Bitlis Belediyesi, 2020 yılında, 30 dönümlük alanda kurduğu güneş enerjisinden elektrik üretiyor. Fotoğraf: AA

Bölgede Van dışındaki  diğer illerde de durum parlak değil.  Iğdır, Ağrı, Elazığ  ve kısmen Erzurum ve Bitlis’te birkaç küçük santral kurulu durumda, yenileri için de teşvik ve kredi desteği alan il ve ilçe belediyeleri eliyle girişimler yapılmaya çalışılıyor.

Rüzgar var, toplayan yok 

Doğu Anadolu Bölgesi güneş enerjisinde olduğu gibi rüzgar enerjisi konusunda da oldukça avantajlı konumda. Iğdır hariç bölgenin önemli bölümü 1500 rakımın üzerinde. Bu da önemli bir rüzgar enerjisi potansiyeli anlamına geliyor. Yine yüzey şekilleri ve tünel etkisi gibi rüzgar enerjisini açığa çıkaracak olan parametrelerin neredeyse tamamı, uygun bir ortam sunuyor.

Bölgenin ortalama rüzgar gücü yoğunluğu 13.19 W/m2 ve ortalama rüzgar hızı 2.12  m/s olarak hesaplanmış. Ancak bu kaynaktan da yararlanma potansiyeli etkin ve yaygın olarak kullanılmıyor.

Türkiye’nin en yüksek rakımdaki RES’i 2021 yılında Van’ın Gevaş ilçesinde kuruldu.

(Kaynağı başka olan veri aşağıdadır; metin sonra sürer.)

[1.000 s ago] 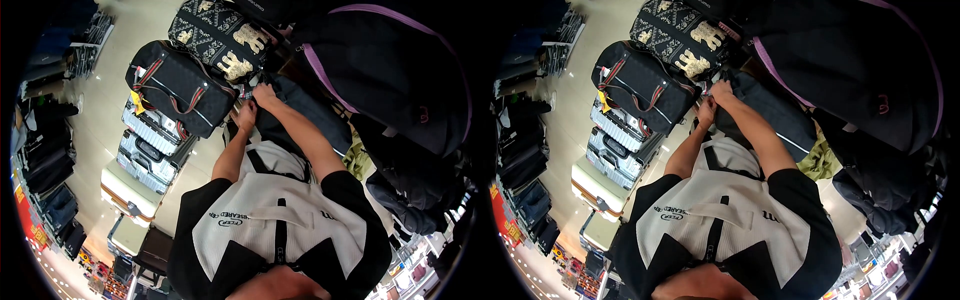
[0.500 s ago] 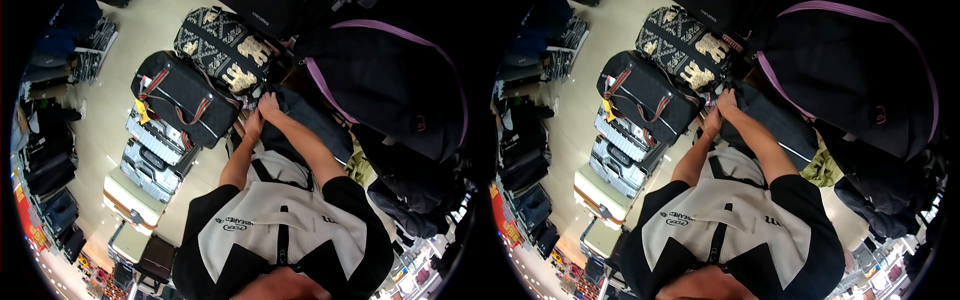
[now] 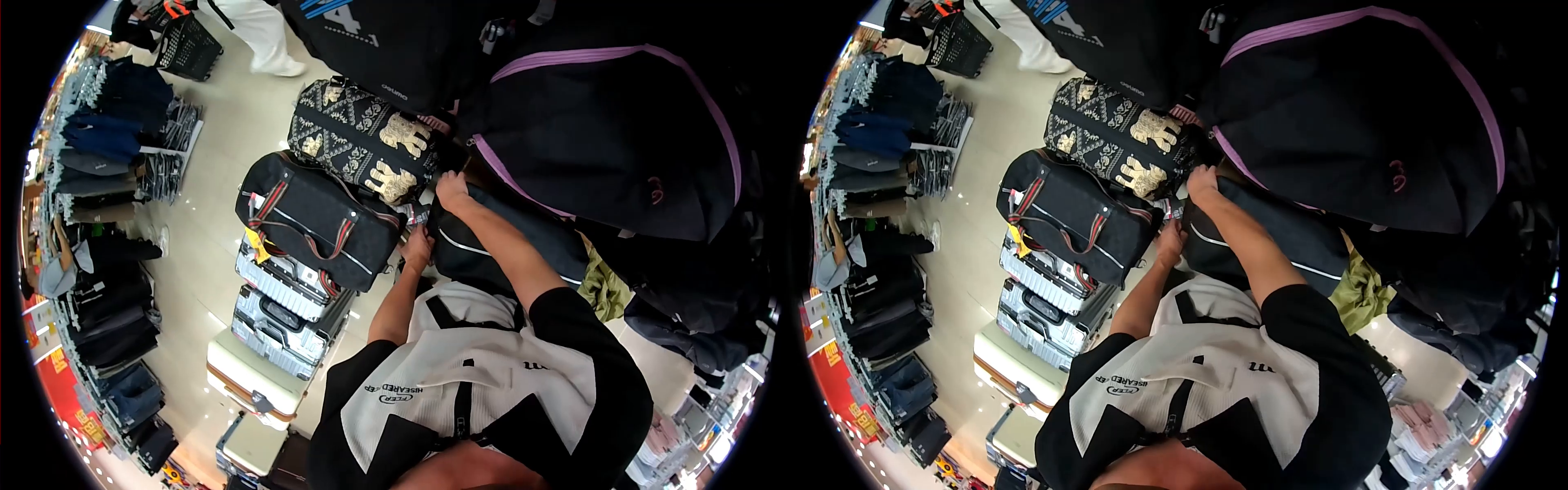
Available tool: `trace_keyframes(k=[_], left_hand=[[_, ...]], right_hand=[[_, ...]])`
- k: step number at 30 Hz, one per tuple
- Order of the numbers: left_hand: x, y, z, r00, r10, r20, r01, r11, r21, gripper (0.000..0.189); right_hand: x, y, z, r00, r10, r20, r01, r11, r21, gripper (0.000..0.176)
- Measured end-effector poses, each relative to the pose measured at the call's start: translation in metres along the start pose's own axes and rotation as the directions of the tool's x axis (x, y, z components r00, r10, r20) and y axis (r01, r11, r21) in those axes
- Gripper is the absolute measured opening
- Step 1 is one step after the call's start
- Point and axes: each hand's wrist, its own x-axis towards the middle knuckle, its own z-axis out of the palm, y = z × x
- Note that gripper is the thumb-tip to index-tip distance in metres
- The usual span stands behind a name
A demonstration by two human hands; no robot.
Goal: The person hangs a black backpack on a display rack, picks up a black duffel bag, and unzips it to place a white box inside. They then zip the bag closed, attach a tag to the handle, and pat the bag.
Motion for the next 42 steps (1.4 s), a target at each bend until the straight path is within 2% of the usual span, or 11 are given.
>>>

Rüzgar enerjisi potansiyeli açısından, bölgede en önemli kent olan ilk rüzgar santralı 2019 yılında, Malatya‘nın Arapgir ilçesinde kuruldu. 10 MWe kurulu güçten oluşması planlanan santrale,  ilerleyen zamanlarda iki adet rüzgar türbini daha eklenmesi hedefleniyor. Van’ın Gevaş ilçesi, Ağrı Dağı’nın çevresi  ile Bitlis’in Rahva bölgesinde de yeni tesisler kurulmaya başlandı. Gevaş’ta yaklaşık 2 bin 900 rakımda kurulan tesisin 53,2 megavatlık RES ile 50 bin hanenin elektrik ihtiyacı karşılanması amaçlanıyor. Uzmanlara göre söz konusu potansiyelin, kırsal kesimlere kurulacak RES sistemleri sayesinde yöre halkı için de önemli ekonomik yarar sağlaması mümkün.

Jeotermal enerji: Potansiyel olsa da denetimli üretim şart

Bölgenin jeotermal enerji kapasitesi de, diğer  yenilebilir enerji kaynakları gibi oldukça güçlü.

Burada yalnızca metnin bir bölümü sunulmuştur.